Stored data:
######
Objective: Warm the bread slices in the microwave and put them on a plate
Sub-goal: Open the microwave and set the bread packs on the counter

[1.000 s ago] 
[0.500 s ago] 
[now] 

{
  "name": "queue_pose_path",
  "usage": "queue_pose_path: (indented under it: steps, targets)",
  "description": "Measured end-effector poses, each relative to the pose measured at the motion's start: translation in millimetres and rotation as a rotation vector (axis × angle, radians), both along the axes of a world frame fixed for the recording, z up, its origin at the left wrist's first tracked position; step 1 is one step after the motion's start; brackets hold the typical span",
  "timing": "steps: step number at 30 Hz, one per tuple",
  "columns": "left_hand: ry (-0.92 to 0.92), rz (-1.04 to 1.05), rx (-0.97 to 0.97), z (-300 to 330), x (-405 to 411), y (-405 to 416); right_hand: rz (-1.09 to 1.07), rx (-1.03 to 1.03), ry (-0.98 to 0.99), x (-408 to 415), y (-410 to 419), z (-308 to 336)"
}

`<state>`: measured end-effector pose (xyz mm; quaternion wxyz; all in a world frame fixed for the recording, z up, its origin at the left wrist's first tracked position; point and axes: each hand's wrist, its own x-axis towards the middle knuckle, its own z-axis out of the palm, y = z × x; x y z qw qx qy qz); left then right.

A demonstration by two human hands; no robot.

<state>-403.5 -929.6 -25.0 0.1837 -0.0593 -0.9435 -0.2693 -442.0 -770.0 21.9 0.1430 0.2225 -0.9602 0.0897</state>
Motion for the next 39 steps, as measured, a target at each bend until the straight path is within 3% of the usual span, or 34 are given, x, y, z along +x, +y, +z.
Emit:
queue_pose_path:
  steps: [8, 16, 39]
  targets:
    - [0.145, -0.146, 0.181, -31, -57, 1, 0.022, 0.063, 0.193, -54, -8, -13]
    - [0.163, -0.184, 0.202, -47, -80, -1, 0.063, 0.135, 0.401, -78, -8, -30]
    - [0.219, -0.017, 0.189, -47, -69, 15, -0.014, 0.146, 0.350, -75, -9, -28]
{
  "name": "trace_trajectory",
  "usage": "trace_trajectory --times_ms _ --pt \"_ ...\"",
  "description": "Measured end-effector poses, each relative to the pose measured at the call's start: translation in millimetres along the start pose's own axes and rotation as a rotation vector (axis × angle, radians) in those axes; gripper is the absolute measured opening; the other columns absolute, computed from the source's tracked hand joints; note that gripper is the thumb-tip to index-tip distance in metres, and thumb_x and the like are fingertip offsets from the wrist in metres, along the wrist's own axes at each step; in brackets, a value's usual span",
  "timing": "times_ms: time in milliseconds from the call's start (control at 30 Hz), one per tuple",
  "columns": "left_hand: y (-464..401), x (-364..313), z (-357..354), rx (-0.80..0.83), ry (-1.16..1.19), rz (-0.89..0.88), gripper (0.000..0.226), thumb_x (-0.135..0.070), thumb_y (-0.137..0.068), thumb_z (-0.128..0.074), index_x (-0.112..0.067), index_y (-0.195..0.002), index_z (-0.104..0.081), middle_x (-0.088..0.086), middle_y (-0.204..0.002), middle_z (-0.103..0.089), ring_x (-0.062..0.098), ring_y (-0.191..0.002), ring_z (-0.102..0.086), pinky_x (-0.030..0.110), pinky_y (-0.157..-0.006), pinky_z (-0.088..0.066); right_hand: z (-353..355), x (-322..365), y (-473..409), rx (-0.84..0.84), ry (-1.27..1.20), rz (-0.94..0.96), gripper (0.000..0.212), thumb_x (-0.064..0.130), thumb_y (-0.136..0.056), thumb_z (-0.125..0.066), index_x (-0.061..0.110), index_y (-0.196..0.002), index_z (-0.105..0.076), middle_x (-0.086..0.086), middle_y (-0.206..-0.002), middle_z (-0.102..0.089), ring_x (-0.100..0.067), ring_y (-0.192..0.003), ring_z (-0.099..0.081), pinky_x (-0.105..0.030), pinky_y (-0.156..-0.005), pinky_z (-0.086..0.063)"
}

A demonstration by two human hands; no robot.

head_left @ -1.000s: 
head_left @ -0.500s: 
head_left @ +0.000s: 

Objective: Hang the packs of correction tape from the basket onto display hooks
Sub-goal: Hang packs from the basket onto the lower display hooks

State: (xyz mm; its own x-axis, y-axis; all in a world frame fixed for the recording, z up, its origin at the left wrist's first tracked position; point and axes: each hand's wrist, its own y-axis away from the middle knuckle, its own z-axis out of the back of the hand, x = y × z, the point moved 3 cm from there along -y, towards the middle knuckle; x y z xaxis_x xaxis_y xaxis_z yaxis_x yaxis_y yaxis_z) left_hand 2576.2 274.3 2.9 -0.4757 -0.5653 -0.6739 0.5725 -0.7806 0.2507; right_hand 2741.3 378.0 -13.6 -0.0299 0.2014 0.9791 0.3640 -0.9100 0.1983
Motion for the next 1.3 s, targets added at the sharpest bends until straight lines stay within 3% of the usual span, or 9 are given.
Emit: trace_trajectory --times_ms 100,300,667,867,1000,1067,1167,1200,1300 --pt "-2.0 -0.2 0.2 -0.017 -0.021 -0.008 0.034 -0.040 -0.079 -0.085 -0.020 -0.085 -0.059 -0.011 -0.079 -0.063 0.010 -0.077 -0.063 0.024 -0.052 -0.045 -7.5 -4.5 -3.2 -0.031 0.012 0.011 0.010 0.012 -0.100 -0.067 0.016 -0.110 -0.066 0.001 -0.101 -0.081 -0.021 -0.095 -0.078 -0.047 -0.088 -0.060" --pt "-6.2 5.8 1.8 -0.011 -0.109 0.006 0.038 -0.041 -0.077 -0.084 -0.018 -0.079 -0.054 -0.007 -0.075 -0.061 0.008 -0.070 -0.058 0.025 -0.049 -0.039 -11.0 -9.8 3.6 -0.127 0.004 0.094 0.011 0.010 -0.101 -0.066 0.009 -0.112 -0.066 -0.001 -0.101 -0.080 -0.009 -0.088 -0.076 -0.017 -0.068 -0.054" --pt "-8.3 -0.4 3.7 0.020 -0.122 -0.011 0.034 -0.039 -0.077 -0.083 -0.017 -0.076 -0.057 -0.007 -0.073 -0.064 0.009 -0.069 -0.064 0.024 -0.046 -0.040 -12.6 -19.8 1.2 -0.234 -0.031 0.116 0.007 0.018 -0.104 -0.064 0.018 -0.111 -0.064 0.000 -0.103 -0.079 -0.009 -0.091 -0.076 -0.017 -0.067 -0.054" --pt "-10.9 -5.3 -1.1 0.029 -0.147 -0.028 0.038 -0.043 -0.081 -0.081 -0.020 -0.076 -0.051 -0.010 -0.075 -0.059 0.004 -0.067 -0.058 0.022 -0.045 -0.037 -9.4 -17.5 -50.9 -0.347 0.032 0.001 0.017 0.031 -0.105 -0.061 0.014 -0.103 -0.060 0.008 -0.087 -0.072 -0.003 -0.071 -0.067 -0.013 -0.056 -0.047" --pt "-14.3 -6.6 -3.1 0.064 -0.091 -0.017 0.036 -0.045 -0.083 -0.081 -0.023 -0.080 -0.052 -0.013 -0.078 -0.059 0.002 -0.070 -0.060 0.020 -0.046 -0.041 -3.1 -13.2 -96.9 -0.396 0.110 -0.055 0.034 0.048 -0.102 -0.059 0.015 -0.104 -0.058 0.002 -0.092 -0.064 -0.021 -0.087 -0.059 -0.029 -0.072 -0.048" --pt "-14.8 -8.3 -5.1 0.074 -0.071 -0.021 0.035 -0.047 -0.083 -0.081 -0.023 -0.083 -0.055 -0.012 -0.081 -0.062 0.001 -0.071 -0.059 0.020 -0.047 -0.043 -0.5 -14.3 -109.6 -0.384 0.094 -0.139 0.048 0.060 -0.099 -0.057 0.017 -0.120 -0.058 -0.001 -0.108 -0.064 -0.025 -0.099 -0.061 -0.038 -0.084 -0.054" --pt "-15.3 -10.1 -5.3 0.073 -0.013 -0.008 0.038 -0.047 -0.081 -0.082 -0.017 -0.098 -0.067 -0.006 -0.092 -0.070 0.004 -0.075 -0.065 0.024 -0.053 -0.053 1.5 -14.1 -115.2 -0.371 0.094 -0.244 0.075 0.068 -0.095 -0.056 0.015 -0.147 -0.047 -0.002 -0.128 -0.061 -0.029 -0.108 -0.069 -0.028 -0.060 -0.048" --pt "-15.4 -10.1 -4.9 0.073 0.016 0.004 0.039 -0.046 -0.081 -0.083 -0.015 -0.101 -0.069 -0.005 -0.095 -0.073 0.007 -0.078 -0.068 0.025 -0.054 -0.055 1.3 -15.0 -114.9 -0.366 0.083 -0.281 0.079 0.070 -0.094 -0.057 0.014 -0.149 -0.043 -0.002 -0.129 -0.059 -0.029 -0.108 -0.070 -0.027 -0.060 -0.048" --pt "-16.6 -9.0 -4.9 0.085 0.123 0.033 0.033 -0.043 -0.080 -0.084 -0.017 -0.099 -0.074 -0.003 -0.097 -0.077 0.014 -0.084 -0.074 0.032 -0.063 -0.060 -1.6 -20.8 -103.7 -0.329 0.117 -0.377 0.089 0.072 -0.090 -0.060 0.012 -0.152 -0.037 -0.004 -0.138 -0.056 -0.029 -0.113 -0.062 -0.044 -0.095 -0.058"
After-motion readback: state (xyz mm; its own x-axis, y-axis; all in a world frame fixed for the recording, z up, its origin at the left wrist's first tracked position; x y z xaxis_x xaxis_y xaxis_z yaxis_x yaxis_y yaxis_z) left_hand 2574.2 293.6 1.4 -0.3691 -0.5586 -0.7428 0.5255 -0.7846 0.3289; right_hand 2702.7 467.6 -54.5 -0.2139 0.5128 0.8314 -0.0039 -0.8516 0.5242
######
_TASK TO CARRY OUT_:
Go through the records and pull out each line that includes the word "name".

_RESULT BELOW_:
  "name": "queue_pose_path",
  "name": "trace_trajectory",

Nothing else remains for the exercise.